Daft Punk are calling it quits, having announced their breakup.
On Monday, the French electronic music duo of Guy-Manuel de Homem-Christo and Thomas Bangalter announced the end of their acclaimed project with an eight-minute video titled “Epilogue”. The video contains excerpts from Daft Punk’s 2006 film Electroma — including a scene in which one of the robots blows himself up. Following the explosion, the video displays a frame reading, “1993-2021”.
Daft Punk’s publicist Kathryn Frazier confirmed the group’s split to Pitchfork.
After meeting as students at a Paris secondary school in 1987, Bangalter and Homem-Christo started making music together. They initially formed an indie rock group called Darlin’, but eventually lost interest in the style of music and began experimenting with drum machines and synthesizers. They soon rebranded themselves as Daft Punk — taking their name from a negative review for Darlin’ which labeled the group’s music as “daft punky trash” — and released their debut single “The New Wave” in 1994. Daft Punk’s debut studio album, Homework, featuring the No. 1 single “Around the World”, was released three years later in 1997.
Daft Punk’s sophomore album, Discovery, followed in 2001. By then, the duo had adopted robot costumes and helmets, establishing a visual mythos to go along with their retro-futuristic sound. The album itself was a commercial and critical smash, lauded for its extensive use of sampling alongside live instrumentation. Singles including “One More Time”, “Harder, Better, Faster, Stronger”, and “Face to Face” would go on to soundtrack dance clubs all over the world for years to come.
Daft Punk put out their third studio album, Human After All, in 2007. The duo supported its release by embarking on their first world tour in 10 years, “Alive”, which saw them perform from within a giant pyramid structure. A live album capturing the tour, Alive 2007, later won the Grammy for Best Electronic/Dance Album.

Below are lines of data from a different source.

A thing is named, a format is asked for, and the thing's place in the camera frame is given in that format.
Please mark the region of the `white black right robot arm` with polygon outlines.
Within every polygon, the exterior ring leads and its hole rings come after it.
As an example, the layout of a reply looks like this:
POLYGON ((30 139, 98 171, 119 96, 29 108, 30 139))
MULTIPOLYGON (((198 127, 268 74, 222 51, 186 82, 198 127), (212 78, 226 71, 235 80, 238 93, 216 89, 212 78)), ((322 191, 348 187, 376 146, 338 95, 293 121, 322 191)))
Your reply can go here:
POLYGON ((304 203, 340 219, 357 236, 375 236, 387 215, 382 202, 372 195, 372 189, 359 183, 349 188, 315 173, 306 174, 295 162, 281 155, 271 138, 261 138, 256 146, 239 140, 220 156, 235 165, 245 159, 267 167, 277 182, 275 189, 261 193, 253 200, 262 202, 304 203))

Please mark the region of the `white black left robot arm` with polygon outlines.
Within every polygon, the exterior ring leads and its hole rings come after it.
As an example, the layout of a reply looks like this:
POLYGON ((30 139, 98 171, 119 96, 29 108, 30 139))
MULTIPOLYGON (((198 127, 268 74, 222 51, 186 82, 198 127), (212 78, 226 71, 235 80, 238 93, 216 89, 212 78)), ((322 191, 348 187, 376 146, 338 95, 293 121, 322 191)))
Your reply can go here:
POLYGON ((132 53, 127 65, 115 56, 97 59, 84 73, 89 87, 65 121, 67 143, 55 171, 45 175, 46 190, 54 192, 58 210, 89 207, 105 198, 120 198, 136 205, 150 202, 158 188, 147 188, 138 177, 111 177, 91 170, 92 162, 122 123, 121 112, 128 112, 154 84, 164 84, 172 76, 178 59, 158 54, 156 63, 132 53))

In 2010, Daft Punk composed the score for Disney’s Tron: Legacy, and also made a cameo in the film. They followed that in 2013 with their fourth and final studio album, Random Access Memories. Opting for a more organic, disco-inspired sound, Bangalter and Homem-Christo recorded the album using drum machines, custom-built modular synthesizer, and vintage vocoders. They were joined in the studio by a bevy of guest contributors, including Nile Rodgers, Giorgio Moroder, Julian Casablancas, Paul Williams, and Pharrell Williams.
Random Access Memories became Daft Punk’s first No. 1 album in the US, selling over 339,000 copies in its first week of release. Its lead single, “Get Lucky”, went No. 1 in 30 countries and remains of the best-selling digital singles of all time. The album later claimed the top prize at the 2014 Grammy Awards.
Daft Punk have remained largely inactive since the release of Random Access Memories, resisting high-dollar offers to headline festivals or embark on another world tour. Their final live appearance came in October 2010, when they were surprise guests during Phoenix’s headlining show at Madison Square Garden. In terms of new recordings, their most recent release came in 2016 when they collaborated with The Weeknd on a pair of tracks for his Starboy album: “Starboy” and “I Feel It Coming”.
Last year, it was reported that Daft Punk were in talks to score Dario Argento’s new film. Disney also reportedly approached them about scoring their next Tron film.